[Items listed in a dataset]
--
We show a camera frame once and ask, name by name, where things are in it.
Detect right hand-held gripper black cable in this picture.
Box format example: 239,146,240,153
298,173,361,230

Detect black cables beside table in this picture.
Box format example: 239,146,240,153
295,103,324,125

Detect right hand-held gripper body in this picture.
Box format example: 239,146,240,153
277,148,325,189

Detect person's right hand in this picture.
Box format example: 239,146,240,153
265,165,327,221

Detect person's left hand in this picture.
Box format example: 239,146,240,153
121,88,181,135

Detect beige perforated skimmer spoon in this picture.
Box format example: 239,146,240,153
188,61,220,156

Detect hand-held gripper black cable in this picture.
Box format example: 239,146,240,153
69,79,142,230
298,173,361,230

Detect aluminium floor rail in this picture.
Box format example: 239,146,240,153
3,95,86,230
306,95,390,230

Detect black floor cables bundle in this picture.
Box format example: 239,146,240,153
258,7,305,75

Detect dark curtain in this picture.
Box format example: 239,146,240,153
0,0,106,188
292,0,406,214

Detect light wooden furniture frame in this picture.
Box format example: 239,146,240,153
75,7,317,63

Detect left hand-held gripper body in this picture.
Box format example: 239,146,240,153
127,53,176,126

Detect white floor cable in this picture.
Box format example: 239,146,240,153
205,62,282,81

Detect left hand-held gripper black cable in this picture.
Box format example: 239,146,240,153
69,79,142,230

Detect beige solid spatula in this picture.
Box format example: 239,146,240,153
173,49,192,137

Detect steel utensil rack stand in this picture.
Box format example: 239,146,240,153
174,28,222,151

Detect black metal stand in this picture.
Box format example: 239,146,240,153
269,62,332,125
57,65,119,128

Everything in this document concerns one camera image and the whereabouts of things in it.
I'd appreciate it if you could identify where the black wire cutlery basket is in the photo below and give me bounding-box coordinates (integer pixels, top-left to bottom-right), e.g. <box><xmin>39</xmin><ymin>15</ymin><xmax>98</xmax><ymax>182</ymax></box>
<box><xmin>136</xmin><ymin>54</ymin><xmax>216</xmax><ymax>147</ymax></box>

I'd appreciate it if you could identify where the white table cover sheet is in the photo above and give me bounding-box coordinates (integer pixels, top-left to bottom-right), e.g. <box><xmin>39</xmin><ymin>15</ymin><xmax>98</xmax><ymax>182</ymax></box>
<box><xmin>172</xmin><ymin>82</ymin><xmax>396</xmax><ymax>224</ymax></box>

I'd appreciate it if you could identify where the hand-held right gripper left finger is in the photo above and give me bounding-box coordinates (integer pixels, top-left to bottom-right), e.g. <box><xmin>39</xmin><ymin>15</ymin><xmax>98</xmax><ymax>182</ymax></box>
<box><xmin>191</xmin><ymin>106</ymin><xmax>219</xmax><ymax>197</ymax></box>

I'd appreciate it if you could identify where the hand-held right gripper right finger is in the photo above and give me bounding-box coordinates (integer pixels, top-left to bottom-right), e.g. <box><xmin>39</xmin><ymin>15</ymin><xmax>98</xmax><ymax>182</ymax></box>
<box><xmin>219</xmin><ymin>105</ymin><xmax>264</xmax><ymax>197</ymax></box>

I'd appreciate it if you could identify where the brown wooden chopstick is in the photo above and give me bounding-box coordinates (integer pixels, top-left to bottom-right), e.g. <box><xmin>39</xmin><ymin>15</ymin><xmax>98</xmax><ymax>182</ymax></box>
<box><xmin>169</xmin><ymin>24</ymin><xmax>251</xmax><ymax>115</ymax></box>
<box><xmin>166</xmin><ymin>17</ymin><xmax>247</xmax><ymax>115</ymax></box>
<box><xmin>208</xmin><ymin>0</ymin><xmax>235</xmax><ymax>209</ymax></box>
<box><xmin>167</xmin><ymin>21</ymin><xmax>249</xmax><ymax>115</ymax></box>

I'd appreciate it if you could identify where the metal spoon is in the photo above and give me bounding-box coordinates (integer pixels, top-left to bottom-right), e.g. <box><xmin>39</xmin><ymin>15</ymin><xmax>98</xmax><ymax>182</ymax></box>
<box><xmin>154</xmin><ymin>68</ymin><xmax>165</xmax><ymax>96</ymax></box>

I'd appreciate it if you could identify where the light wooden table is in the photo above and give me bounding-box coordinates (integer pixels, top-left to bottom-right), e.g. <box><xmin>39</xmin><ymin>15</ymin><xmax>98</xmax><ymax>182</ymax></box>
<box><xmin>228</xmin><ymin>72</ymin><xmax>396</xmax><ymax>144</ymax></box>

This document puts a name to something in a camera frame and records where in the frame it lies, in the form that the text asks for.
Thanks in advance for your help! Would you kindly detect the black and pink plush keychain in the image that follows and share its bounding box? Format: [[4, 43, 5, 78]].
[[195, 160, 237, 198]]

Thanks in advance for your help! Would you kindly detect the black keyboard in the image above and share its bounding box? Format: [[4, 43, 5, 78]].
--
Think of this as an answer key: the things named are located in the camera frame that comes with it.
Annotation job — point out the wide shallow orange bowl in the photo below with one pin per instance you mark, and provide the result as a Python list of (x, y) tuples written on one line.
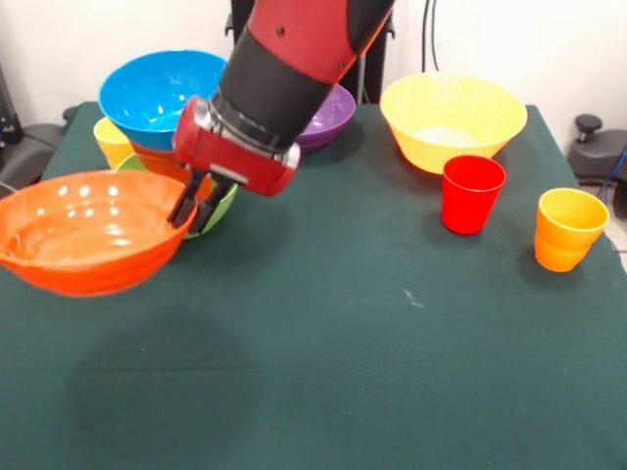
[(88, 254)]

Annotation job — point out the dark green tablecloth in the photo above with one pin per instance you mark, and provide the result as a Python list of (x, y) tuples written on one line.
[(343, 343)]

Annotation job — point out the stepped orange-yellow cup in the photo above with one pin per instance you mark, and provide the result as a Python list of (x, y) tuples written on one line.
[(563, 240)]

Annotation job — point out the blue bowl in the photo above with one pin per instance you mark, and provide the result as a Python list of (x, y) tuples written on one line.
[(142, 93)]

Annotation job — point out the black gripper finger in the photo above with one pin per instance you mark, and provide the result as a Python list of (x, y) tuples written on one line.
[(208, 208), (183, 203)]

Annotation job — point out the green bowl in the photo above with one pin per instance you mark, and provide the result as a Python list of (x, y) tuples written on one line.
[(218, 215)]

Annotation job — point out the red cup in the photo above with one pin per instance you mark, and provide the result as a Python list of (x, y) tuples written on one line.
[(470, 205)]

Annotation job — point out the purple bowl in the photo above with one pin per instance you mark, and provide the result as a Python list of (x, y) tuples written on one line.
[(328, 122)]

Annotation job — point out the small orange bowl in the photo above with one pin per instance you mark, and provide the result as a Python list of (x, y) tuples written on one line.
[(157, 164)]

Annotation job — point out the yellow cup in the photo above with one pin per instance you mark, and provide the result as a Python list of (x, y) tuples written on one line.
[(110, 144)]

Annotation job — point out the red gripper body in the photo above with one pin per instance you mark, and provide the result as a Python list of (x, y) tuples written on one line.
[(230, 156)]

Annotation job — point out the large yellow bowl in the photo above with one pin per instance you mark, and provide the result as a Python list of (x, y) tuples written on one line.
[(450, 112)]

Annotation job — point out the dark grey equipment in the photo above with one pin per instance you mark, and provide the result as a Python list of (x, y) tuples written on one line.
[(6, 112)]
--
When you reach the line containing "Detect beige solid spatula in this picture." in the data above, start copying exactly, and stop after the line containing "Everything in this".

Reply to the exercise:
Detect beige solid spatula in this picture.
Box format example: 239,146,240,153
173,49,192,137

Detect steel utensil rack stand in this picture.
Box format example: 239,146,240,153
174,28,222,151

Detect black metal stand in this picture.
Box format example: 239,146,240,153
269,62,332,125
57,65,119,128

Everything in this document concerns one camera image and the whereabouts of things in it.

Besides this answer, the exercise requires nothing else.